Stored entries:
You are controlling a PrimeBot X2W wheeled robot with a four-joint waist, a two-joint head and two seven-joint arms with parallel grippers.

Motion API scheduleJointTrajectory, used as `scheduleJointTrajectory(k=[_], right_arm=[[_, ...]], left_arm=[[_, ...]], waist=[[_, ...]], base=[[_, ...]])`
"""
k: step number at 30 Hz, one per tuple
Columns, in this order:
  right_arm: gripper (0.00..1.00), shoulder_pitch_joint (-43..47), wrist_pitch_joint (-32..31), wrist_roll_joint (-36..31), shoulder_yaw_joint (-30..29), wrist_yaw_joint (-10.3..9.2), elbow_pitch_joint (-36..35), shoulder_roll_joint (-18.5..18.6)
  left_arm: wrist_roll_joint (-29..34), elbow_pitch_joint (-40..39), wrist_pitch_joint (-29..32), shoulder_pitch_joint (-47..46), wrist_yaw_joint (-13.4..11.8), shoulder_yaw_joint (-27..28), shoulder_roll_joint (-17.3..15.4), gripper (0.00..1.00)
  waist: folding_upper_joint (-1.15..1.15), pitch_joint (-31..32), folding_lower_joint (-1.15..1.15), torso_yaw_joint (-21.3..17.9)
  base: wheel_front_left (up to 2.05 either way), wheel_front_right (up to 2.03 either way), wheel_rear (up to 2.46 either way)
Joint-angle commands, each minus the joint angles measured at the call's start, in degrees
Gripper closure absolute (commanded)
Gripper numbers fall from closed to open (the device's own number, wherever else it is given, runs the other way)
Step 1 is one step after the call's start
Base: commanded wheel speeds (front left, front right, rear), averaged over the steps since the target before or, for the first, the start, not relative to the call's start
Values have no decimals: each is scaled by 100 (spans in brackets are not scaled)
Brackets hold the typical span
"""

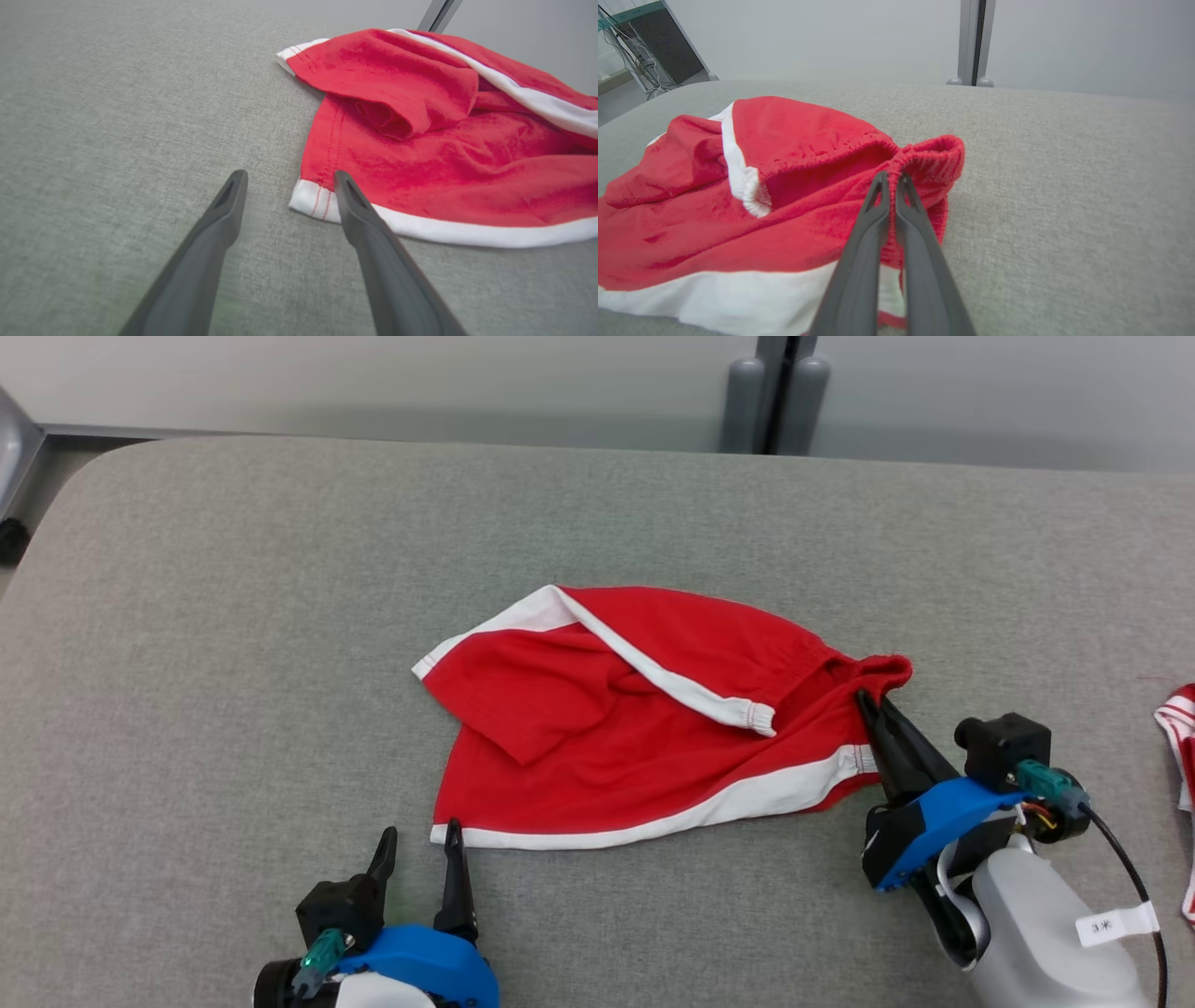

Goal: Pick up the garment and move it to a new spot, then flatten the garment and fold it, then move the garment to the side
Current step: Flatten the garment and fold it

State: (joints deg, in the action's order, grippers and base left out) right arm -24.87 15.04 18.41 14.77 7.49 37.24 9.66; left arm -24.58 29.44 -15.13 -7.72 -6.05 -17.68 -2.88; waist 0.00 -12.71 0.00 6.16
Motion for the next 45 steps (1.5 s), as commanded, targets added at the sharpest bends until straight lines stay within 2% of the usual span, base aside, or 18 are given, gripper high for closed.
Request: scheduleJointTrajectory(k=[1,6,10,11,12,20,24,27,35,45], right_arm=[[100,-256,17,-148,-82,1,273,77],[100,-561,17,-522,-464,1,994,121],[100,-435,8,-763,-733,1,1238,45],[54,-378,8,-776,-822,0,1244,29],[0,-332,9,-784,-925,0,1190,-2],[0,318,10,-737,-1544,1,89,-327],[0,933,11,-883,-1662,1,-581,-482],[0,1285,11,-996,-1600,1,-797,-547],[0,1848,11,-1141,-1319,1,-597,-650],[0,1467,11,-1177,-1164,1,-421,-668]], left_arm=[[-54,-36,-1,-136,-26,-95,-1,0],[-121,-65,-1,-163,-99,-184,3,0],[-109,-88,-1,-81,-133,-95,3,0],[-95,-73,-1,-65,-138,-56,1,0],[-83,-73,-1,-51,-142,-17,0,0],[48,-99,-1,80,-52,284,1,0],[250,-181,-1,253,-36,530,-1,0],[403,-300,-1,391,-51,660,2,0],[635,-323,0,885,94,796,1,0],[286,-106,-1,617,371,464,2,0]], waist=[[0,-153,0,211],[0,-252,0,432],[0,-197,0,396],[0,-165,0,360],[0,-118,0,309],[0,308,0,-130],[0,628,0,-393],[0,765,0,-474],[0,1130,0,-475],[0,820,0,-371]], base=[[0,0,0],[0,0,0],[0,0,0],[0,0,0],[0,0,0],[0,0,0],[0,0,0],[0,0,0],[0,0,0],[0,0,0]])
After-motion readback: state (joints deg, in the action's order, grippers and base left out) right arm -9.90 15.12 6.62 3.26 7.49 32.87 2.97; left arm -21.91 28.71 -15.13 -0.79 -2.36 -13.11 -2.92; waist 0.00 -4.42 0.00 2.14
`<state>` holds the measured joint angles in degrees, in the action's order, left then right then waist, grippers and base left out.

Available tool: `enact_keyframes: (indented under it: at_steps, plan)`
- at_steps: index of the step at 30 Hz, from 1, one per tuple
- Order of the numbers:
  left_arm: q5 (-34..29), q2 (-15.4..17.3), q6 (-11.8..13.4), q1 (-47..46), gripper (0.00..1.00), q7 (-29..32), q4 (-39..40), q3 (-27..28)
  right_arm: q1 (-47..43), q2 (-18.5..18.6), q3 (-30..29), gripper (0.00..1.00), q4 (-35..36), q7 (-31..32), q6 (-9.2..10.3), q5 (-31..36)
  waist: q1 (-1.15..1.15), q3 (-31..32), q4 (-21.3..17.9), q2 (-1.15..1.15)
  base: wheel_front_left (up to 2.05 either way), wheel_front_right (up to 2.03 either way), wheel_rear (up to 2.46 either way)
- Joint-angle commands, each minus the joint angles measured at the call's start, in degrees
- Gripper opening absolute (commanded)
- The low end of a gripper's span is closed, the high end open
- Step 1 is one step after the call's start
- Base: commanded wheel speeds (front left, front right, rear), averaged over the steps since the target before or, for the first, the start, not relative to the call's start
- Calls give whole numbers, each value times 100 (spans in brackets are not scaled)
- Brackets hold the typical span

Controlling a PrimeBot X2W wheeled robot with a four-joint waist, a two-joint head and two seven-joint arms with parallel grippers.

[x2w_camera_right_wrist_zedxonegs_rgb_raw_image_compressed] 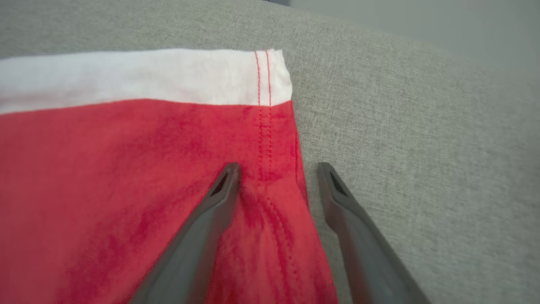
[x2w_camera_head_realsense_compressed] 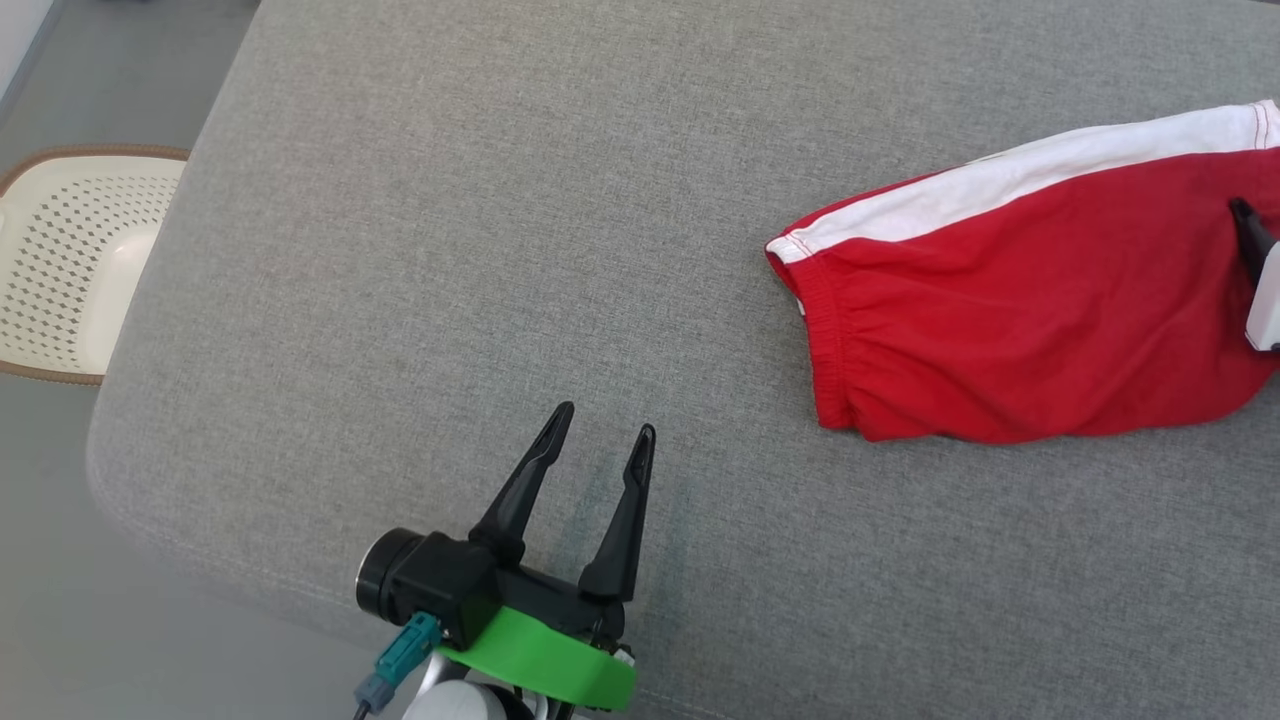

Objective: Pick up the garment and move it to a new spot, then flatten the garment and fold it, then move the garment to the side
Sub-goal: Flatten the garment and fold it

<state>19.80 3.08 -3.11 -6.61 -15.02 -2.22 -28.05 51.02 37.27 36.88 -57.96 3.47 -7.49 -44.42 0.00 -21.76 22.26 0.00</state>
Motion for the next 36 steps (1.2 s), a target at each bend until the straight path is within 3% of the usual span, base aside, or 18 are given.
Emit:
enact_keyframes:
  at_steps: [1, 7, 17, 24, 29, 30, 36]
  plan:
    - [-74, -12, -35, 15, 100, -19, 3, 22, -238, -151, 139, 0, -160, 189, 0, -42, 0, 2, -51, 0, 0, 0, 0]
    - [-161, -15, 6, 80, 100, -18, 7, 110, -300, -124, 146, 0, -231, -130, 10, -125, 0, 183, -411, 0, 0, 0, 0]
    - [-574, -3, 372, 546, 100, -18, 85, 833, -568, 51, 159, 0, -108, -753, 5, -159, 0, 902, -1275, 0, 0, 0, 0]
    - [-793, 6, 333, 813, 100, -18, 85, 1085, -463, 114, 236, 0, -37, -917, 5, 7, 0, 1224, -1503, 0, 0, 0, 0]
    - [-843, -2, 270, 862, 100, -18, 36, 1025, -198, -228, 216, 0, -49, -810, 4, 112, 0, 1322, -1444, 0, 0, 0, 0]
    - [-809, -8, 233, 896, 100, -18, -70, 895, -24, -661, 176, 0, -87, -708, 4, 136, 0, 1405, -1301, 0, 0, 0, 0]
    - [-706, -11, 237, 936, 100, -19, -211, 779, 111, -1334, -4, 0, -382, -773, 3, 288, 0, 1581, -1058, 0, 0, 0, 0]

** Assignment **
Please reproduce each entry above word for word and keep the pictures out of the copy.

** Expected answer **
You are controlling a PrimeBot X2W wheeled robot with a four-joint waist, a two-joint head and two seven-joint arms with parallel grippers.

Motion API scheduleJointTrajectory, used as `scheduleJointTrajectory(k=[_], right_arm=[[_, ...]], left_arm=[[_, ...]], waist=[[_, ...]], base=[[_, ...]])`
"""
k: step number at 30 Hz, one per tuple
Columns, in this order:
  right_arm: gripper (0.00..1.00), shoulder_pitch_joint (-43..47), wrist_pitch_joint (-32..31), wrist_roll_joint (-36..31), shoulder_yaw_joint (-30..29), wrist_yaw_joint (-10.3..9.2), elbow_pitch_joint (-36..35), shoulder_roll_joint (-18.5..18.6)
  left_arm: wrist_roll_joint (-29..34), elbow_pitch_joint (-40..39), wrist_pitch_joint (-29..32), shoulder_pitch_joint (-47..46), wrist_yaw_joint (-13.4..11.8), shoulder_yaw_joint (-27..28), shoulder_roll_joint (-17.3..15.4), gripper (0.00..1.00)
  waist: folding_upper_joint (-1.15..1.15), pitch_joint (-31..32), folding_lower_joint (-1.15..1.15), torso_yaw_joint (-21.3..17.9)
  base: wheel_front_left (up to 2.05 either way), wheel_front_right (up to 2.03 either way), wheel_rear (up to 2.46 either way)
Joint-angle commands, each minus the joint angles measured at the call's start, in degrees
Gripper closure absolute (commanded)
Gripper numbers fall from closed to open (the device's own number, wherever else it is given, runs the other way)
Step 1 is one step after the call's start
Base: commanded wheel speeds (front left, front right, rear), averaged over the steps since the target before or, for the first, the start, not relative to the call's start
Values have no decimals: each is scaled by 100 (spans in brackets are not scaled)
Brackets hold the typical span
"""


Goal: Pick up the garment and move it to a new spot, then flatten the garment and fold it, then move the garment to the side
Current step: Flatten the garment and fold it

State: (joints deg, in the action's order, grippers and base left out) right arm -24.87 15.04 18.41 14.77 7.49 37.24 9.66; left arm -24.58 29.44 -15.13 -7.72 -6.05 -17.68 -2.88; waist 0.00 -12.71 0.00 6.16
Motion for the next 45 steps (1.5 s), as commanded, targets added at the sharpest bends until straight lines stay within 2% of the usual span, base aside, or 18 are given, gripper high for closed.
Request: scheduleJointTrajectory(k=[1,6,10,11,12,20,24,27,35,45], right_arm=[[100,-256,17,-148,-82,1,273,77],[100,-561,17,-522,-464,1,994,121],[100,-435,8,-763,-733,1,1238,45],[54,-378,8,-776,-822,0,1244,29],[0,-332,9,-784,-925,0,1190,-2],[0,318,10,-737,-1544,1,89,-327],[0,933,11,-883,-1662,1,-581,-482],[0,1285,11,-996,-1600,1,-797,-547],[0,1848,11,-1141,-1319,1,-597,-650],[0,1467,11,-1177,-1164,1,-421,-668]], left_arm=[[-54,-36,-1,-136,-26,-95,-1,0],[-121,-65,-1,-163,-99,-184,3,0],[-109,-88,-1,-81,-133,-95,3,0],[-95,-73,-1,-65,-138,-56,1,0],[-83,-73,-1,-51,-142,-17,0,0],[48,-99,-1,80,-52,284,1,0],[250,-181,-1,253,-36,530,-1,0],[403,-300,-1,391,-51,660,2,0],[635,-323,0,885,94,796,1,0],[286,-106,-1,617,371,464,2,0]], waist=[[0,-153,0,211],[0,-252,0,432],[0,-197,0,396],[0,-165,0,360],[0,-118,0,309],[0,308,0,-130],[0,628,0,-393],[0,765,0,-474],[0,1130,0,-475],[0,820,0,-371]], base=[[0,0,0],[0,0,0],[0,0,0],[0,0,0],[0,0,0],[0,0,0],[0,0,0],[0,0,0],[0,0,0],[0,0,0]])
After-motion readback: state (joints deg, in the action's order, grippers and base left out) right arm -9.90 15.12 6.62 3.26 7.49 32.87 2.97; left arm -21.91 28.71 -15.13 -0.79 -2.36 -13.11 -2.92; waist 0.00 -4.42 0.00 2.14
`<state>` holds the measured joint angles in degrees, in the action's order, left then right then waist, grippers and base left out.

Available tool: `enact_keyframes: (indented under it: at_steps, plan)`
- at_steps: index of the step at 30 Hz, from 1, one per tuple
- Order of the numbers:
  left_arm: q5 (-34..29), q2 (-15.4..17.3), q6 (-11.8..13.4), q1 (-47..46), gripper (0.00..1.00), q7 (-29..32), q4 (-39..40), q3 (-27..28)
  right_arm: q1 (-47..43), q2 (-18.5..18.6), q3 (-30..29), gripper (0.00..1.00), q4 (-35..36), q7 (-31..32), q6 (-9.2..10.3), q5 (-31..36)
  waist: q1 (-1.15..1.15), q3 (-31..32), q4 (-21.3..17.9), q2 (-1.15..1.15)
  base: wheel_front_left (up to 2.05 either way), wheel_front_right (up to 2.03 either way), wheel_rear (up to 2.46 either way)
- Joint-angle commands, each minus the joint angles measured at the call's start, in degrees
- Gripper opening absolute (commanded)
- The low end of a gripper's span is closed, the high end open
- Step 1 is one step after the call's start
- Base: commanded wheel speeds (front left, front right, rear), averaged over the steps since the target before or, for the first, the start, not relative to the call's start
- Calls give whole numbers, each value times 100 (spans in brackets are not scaled)
- Brackets hold the typical span

Controlling a PrimeBot X2W wheeled robot with a four-joint waist, a two-joint head and two seven-joint arms with parallel grippers.

[x2w_camera_right_wrist_zedxonegs_rgb_raw_image_compressed] 
[x2w_camera_head_realsense_compressed] 

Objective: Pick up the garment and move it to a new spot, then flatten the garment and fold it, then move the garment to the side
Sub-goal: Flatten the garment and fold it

<state>19.80 3.08 -3.11 -6.61 -15.02 -2.22 -28.05 51.02 37.27 36.88 -57.96 3.47 -7.49 -44.42 0.00 -21.76 22.26 0.00</state>
Motion for the next 36 steps (1.2 s), a target at each bend until the straight path is within 3% of the usual span, base aside, or 18 are given.
Emit:
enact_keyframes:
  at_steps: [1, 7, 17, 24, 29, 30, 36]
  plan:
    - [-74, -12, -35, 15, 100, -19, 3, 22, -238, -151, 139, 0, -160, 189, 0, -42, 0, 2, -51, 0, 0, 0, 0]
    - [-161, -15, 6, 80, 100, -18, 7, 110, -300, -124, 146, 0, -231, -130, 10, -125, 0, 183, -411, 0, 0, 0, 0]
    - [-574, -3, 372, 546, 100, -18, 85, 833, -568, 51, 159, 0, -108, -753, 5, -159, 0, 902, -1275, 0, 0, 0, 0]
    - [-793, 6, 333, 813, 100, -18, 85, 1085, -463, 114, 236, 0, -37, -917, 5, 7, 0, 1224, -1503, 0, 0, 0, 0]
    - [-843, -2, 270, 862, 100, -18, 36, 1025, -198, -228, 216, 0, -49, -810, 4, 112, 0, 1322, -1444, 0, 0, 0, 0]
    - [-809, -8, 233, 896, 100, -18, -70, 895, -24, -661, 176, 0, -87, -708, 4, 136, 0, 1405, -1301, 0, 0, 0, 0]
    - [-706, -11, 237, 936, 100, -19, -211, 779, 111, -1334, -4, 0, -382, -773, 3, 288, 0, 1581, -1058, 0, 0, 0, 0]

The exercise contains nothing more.